Google has announced plans to purchase Skybox Imaging, saying the satellite imaging company will help it improve its performance in providing map data and delivering business intelligence to organizational customers.

The Internet search company says it will pay $500 million for Skybox, to gain access to high-quality images Skybox gathers with small, relatively inexpensive satellites.

"Skybox's satellites will help keep Google Maps accurate with up-to-date imagery," Google said on its website.

Founded five years ago, Skybox, which developed and launched what it claims as "the world's smallest high­-resolution imaging satellite," said it was the right time to "join a company who can challenge us to think even bigger and bolder, and who can support us in accelerating our ambitious vision ... to revolutionize access to information about the changes happening across the surface of the Earth."

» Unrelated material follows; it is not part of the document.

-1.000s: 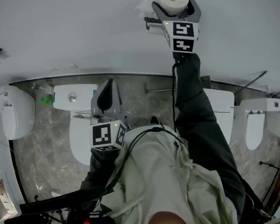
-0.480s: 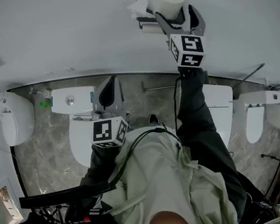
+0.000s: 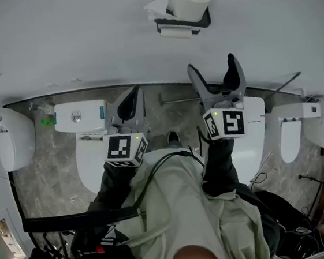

Google says the purchase will help it maintain and update Google Maps, and that Skybox's expertise and technology can help it toward its goal of expanding Internet access worldwide and provide help in disaster relief efforts.

Google has been exploring other possibilities, including balloons and drones, to push its Internet reach into areas of the globe not currently within range of its service offerings, most especially sparsely populated regions.

Founded by four business students at Stanford University, Skybox saw a niche below most satellite companies that provide high-end orbital offerings.

The company believed building satellites with readily available off-the-shelf modules would mean more satellites could be launched at a lower price.

SkySat-1, its first effort, was successfully launched in November 2013.

The low-cost, efficient ethos is likely what attracted Google's interest, says David Cowan, a partner a Bessermer Venture Partners, which helped fund Skybox.

"Google bought this because Sergey and Larry have ambitious designs on space," Cowan said, referring to Google co-founders Sergey Brin and Larry Page. "If they're going to do something big in space, it's going to be through small, cheap satellites."

Google's recent acquisition of Titan Aerospace will be a good fit with the Skybox buy, analysts say.

"Satellite imagery and drone imagery complement each other very well, especially in the context of improving the coverage and quality of the Google Earth platform," says lya Golubovich, founding partner of New York venture capital firm I2BF Global Ventures.

"Hardware expertise that Skybox will be bringing in can also be used to accelerate Google's affordable Internet programs, such as Project Loon," he said, referring to the search company's balloon-based initiative to create worldwide Internet access.